The cluster bomb is a weapon, supposedly banned under international law, designed to break up in mid-air into hundreds of mini-bombs, which rain down over a wide area. Many fragments fail to explode and effectively become landmines, ready to kill any child or hapless passer-by who happens to pick them up or tread on them.

That such an inherently indiscriminate weapon would be used so frequently proves that this is not an operation against isolated ‘Houthi rebels’, as corporate media outlets repeat in their typically unanimous identikit manner.
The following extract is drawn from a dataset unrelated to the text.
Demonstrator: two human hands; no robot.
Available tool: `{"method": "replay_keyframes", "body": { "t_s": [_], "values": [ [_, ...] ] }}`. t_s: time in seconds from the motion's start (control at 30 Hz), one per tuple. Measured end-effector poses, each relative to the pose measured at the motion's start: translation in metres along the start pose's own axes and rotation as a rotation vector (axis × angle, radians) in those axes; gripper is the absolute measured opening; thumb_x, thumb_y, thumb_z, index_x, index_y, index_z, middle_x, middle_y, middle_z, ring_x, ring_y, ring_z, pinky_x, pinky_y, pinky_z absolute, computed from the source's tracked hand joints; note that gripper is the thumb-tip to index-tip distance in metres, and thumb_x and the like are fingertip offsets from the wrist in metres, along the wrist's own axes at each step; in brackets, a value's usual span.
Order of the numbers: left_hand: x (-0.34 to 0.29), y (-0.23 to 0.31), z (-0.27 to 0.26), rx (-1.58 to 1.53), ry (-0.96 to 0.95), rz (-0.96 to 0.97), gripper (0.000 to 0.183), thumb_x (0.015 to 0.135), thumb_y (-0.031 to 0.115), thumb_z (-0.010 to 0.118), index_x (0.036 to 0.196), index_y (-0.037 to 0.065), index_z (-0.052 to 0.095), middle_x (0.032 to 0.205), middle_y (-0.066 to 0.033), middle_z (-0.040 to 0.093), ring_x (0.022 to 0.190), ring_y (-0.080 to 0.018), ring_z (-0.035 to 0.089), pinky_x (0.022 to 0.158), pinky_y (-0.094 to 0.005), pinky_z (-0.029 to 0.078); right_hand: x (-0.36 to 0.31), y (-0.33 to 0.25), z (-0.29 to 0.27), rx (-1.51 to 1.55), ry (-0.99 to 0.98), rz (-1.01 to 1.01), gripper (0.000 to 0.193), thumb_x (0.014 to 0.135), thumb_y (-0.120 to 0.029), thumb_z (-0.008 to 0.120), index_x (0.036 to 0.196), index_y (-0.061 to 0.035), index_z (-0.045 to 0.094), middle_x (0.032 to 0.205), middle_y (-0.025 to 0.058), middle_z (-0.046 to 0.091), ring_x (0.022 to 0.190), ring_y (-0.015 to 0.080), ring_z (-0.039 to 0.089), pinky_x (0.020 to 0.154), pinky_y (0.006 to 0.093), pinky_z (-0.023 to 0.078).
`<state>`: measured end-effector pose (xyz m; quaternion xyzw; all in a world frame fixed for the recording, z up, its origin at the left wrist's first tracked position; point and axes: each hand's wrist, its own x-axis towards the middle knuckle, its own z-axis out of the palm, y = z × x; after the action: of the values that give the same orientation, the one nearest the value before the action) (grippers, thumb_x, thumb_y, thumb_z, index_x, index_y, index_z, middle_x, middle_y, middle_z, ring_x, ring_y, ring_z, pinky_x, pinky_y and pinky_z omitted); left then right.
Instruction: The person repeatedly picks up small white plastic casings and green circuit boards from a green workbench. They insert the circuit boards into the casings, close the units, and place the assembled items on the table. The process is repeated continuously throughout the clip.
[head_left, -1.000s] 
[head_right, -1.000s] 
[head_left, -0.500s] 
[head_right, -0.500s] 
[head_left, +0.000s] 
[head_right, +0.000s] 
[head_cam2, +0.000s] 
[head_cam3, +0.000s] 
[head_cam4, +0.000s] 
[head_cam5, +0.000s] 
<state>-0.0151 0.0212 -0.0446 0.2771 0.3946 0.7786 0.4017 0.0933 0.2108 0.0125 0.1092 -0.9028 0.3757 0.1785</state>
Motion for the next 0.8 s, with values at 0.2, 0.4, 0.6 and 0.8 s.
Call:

Rather, it is a Nazi-style mass terror campaign, fully backed by US and British imperialism, aimed at cowing the entire population of Yemen into submission.

According to Unicef, more than 10,000 children have been killed since the start of the Saudi coalition’s Luftwaffe-style campaign. The northern part of the country, controlled by the popular resistance forces (or ‘Houthi rebels’ if you please), is under siege conditions not seen since the battle of Leningrad in WW2, and which have forced more than 17 million people to the brink of starvation.

Even western intelligence-front outfits like Bellingcat have admitted that the Saudis have deliberately targeted water treatment facilities, leading to a mass cholera outbreak that has killed thousands of people and effectively amounts to biowarfare against the civilian population.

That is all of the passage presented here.